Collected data
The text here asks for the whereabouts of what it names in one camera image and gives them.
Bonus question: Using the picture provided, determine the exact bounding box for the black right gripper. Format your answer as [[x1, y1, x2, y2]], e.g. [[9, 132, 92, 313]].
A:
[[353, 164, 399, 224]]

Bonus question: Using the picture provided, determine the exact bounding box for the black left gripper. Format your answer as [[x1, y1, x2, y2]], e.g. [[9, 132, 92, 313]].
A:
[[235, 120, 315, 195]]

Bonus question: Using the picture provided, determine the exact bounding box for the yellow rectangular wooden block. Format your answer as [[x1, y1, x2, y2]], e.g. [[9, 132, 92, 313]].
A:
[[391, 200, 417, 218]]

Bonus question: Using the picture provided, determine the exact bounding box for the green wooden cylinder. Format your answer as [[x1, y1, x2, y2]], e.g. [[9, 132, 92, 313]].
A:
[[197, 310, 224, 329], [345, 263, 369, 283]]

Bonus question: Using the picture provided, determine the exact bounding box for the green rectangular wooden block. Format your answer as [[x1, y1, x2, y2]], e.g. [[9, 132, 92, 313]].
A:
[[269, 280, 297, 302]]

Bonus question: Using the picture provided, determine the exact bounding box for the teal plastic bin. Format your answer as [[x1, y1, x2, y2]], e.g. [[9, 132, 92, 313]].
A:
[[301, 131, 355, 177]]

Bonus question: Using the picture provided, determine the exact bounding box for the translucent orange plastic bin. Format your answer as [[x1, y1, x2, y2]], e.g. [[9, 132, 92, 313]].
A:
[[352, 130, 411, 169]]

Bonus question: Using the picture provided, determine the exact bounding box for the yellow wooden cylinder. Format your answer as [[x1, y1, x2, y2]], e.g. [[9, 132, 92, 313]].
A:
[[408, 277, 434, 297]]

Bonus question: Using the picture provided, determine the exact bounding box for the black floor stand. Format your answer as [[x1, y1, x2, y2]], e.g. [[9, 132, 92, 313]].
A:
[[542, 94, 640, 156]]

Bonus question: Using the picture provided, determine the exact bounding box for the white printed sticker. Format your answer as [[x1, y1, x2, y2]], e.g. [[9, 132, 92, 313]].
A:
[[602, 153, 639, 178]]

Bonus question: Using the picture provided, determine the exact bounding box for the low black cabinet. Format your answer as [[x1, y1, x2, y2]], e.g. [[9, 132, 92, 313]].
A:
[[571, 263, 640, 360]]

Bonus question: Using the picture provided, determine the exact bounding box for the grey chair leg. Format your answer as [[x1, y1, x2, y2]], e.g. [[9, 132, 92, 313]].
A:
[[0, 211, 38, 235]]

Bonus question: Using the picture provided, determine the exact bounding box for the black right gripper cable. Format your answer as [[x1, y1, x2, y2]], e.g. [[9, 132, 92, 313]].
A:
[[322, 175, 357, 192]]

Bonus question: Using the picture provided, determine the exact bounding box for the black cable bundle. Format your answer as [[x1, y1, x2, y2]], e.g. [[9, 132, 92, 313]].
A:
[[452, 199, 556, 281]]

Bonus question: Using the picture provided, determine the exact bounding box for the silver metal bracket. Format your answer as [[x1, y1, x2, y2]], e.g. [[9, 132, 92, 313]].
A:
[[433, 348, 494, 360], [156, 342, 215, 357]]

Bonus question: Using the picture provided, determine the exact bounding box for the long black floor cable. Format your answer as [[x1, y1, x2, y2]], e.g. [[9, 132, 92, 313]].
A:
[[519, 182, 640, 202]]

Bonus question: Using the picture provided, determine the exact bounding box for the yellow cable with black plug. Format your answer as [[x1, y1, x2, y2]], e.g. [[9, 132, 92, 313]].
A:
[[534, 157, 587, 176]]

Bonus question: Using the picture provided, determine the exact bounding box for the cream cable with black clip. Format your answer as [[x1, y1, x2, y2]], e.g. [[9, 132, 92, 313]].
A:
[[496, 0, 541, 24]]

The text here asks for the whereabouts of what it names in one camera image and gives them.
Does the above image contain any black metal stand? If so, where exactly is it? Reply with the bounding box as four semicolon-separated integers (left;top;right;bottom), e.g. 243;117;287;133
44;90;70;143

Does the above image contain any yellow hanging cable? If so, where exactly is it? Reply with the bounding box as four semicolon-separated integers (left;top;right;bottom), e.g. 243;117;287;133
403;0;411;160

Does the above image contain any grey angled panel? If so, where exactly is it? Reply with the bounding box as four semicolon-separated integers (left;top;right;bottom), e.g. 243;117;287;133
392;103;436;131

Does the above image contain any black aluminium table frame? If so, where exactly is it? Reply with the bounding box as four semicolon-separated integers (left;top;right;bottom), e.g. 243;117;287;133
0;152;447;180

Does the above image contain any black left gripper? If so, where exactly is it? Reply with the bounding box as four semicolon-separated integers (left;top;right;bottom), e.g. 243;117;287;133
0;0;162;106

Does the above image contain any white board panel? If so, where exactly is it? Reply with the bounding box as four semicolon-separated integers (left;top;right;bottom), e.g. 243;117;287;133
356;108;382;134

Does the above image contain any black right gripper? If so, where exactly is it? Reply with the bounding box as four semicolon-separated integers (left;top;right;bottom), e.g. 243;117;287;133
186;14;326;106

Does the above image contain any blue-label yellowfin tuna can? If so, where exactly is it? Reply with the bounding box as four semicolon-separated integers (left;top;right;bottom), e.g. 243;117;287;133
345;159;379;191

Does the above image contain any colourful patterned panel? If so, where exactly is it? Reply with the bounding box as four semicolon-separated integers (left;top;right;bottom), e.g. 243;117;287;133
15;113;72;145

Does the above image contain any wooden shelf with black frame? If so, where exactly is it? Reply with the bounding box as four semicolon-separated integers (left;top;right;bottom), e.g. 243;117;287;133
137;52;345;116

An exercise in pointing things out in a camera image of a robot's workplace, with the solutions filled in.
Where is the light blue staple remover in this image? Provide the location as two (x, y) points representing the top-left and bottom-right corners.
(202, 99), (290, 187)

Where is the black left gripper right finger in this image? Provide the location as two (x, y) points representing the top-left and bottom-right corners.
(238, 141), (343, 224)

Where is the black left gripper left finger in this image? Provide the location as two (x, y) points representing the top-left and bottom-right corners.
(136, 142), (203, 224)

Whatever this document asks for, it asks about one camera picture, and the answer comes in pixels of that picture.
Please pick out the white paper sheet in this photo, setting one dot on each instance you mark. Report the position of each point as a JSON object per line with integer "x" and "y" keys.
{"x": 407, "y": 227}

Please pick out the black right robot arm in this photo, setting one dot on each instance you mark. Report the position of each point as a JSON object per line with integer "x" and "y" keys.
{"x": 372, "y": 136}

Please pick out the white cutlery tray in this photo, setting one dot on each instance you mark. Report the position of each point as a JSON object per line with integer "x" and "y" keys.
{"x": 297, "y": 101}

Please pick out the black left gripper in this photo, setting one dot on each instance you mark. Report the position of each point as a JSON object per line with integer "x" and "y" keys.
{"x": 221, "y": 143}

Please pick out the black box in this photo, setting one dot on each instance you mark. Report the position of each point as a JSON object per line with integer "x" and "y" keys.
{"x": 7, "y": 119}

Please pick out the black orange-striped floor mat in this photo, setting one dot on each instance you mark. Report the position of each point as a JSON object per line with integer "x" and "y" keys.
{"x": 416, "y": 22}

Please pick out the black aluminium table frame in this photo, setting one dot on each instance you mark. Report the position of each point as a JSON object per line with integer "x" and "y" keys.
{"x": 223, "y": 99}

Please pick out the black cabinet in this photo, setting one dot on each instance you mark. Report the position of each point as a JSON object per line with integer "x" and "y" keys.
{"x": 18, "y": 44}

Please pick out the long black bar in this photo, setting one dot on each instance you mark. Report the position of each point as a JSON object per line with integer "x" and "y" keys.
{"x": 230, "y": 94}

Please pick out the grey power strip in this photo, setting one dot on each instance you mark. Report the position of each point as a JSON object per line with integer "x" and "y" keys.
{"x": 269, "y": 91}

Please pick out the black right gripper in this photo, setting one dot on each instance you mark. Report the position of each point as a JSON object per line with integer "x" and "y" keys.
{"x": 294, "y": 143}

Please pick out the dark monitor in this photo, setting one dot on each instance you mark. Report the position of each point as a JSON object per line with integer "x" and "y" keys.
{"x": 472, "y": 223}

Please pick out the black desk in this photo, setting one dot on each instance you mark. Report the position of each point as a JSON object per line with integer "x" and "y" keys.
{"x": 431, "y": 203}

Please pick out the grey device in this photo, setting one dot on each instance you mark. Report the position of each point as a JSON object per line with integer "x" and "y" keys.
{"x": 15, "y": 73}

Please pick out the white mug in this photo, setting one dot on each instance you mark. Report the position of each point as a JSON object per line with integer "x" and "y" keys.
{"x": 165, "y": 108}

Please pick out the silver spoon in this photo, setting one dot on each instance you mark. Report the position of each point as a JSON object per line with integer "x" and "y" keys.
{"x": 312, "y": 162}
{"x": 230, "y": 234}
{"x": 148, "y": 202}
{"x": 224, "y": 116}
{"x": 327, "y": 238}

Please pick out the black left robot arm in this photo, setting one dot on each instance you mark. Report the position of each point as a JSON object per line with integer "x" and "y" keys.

● Task to complete
What is the number of lines in these records that contain "cylinder"? Reply with the number only.

● Written answer
2